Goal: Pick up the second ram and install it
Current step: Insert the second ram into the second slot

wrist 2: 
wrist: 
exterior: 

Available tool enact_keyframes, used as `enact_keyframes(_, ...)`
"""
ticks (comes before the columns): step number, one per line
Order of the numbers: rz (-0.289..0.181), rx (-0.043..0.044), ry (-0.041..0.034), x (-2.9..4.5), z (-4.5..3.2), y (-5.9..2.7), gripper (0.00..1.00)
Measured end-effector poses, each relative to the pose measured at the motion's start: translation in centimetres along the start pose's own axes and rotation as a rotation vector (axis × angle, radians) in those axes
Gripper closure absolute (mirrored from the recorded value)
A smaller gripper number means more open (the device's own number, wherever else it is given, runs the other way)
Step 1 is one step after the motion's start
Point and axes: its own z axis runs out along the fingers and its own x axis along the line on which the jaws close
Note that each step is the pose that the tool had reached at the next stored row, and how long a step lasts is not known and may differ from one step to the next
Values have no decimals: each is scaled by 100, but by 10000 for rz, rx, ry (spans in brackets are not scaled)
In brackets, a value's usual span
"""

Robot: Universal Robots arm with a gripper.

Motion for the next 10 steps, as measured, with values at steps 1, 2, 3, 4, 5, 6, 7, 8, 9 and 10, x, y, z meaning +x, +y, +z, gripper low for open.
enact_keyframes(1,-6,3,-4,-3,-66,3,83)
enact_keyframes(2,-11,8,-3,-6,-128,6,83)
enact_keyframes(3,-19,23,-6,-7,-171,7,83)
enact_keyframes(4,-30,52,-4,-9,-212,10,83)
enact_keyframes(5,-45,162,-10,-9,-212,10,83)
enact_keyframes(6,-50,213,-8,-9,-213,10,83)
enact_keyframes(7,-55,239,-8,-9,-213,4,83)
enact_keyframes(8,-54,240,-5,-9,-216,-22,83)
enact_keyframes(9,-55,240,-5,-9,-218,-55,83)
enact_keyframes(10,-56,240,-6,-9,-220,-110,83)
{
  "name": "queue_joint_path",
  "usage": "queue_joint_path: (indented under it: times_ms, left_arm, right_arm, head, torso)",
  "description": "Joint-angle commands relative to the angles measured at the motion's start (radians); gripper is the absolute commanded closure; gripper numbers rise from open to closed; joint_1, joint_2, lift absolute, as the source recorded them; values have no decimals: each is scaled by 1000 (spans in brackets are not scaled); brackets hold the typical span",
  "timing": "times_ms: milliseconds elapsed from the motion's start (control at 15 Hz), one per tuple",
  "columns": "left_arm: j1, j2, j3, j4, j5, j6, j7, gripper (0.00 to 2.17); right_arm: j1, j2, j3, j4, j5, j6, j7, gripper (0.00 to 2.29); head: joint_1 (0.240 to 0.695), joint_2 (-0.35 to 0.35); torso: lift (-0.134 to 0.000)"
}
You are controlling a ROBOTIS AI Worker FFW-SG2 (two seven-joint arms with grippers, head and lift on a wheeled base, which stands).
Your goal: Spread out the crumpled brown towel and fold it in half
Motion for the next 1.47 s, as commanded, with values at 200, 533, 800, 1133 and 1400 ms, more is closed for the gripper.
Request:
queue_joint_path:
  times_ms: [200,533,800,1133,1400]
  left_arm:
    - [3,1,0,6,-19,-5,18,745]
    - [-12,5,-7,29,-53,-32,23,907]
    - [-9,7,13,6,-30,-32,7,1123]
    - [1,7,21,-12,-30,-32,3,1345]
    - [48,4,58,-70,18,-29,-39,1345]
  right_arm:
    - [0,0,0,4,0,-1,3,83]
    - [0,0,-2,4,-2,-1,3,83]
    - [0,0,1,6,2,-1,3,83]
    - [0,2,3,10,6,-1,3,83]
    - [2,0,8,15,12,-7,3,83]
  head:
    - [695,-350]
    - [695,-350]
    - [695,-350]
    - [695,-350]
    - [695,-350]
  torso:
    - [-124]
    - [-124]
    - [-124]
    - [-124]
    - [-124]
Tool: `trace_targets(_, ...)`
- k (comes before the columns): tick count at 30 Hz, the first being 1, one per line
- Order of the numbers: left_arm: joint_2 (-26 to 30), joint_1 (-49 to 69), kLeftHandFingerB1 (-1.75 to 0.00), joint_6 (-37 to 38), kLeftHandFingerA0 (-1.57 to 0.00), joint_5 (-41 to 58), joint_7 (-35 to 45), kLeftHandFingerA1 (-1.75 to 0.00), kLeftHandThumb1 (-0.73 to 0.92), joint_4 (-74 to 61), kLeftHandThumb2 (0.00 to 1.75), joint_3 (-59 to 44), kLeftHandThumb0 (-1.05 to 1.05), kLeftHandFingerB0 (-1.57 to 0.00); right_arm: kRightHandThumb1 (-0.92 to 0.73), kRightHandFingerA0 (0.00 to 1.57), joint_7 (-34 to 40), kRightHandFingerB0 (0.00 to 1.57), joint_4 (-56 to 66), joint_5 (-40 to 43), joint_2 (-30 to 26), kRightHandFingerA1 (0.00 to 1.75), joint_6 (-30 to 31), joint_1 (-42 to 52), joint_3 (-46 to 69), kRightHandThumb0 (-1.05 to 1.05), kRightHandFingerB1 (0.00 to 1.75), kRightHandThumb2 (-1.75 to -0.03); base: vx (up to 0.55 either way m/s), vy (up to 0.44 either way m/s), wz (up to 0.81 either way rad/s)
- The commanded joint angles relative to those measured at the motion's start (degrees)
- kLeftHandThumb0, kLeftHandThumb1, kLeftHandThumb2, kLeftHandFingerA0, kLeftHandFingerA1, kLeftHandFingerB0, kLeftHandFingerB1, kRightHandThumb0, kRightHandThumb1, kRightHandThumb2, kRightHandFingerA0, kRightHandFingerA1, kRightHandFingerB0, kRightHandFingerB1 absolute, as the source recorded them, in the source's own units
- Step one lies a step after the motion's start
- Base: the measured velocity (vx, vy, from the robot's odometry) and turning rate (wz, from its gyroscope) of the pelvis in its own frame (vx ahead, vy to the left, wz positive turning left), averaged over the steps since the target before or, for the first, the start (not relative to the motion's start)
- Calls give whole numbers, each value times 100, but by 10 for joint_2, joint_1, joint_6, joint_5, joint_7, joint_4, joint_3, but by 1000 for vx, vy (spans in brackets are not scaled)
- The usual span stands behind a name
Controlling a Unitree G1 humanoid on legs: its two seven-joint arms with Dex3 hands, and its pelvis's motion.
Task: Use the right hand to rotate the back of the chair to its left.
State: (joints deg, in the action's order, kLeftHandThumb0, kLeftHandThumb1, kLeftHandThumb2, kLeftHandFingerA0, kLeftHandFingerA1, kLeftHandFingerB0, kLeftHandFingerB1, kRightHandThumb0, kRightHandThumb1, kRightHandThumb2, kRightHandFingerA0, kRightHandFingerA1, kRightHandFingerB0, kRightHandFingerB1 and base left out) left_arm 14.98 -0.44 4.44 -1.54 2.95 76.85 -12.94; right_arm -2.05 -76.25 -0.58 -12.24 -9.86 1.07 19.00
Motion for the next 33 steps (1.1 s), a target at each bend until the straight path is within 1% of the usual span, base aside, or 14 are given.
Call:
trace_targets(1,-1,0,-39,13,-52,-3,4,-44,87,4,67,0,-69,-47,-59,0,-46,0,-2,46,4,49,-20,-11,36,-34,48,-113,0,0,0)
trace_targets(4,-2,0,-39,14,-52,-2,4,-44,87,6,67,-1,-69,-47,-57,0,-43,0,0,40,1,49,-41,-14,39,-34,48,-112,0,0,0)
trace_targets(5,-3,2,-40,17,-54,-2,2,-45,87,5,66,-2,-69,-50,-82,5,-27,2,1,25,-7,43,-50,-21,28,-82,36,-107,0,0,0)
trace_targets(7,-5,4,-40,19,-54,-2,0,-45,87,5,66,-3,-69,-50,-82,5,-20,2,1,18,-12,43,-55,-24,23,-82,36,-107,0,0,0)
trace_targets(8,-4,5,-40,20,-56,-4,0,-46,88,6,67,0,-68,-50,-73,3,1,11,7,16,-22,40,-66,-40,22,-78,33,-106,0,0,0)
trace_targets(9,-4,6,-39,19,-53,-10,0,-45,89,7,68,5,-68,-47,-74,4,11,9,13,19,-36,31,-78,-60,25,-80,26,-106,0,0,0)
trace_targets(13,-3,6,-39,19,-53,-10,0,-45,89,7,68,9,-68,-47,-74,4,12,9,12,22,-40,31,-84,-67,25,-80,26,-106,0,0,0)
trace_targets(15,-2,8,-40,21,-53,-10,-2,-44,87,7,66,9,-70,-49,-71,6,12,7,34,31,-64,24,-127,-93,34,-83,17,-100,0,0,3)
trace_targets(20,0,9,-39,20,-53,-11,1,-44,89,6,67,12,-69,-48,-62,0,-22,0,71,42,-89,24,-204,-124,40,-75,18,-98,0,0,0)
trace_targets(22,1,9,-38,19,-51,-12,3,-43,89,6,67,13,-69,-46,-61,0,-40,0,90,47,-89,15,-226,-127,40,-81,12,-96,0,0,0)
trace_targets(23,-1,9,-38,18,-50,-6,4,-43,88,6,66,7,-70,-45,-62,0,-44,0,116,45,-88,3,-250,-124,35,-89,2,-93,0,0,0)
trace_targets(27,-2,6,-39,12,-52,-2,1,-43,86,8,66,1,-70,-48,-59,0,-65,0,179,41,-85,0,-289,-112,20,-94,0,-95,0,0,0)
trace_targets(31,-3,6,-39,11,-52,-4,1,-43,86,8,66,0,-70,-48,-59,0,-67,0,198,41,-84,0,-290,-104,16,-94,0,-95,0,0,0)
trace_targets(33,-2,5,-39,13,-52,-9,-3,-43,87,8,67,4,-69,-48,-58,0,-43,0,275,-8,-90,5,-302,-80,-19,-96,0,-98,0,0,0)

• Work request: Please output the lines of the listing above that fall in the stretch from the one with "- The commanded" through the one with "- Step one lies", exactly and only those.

• Your response:
- The commanded joint angles relative to those measured at the motion's start (degrees)
- kLeftHandThumb0, kLeftHandThumb1, kLeftHandThumb2, kLeftHandFingerA0, kLeftHandFingerA1, kLeftHandFingerB0, kLeftHandFingerB1, kRightHandThumb0, kRightHandThumb1, kRightHandThumb2, kRightHandFingerA0, kRightHandFingerA1, kRightHandFingerB0, kRightHandFingerB1 absolute, as the source recorded them, in the source's own units
- Step one lies a step after the motion's start

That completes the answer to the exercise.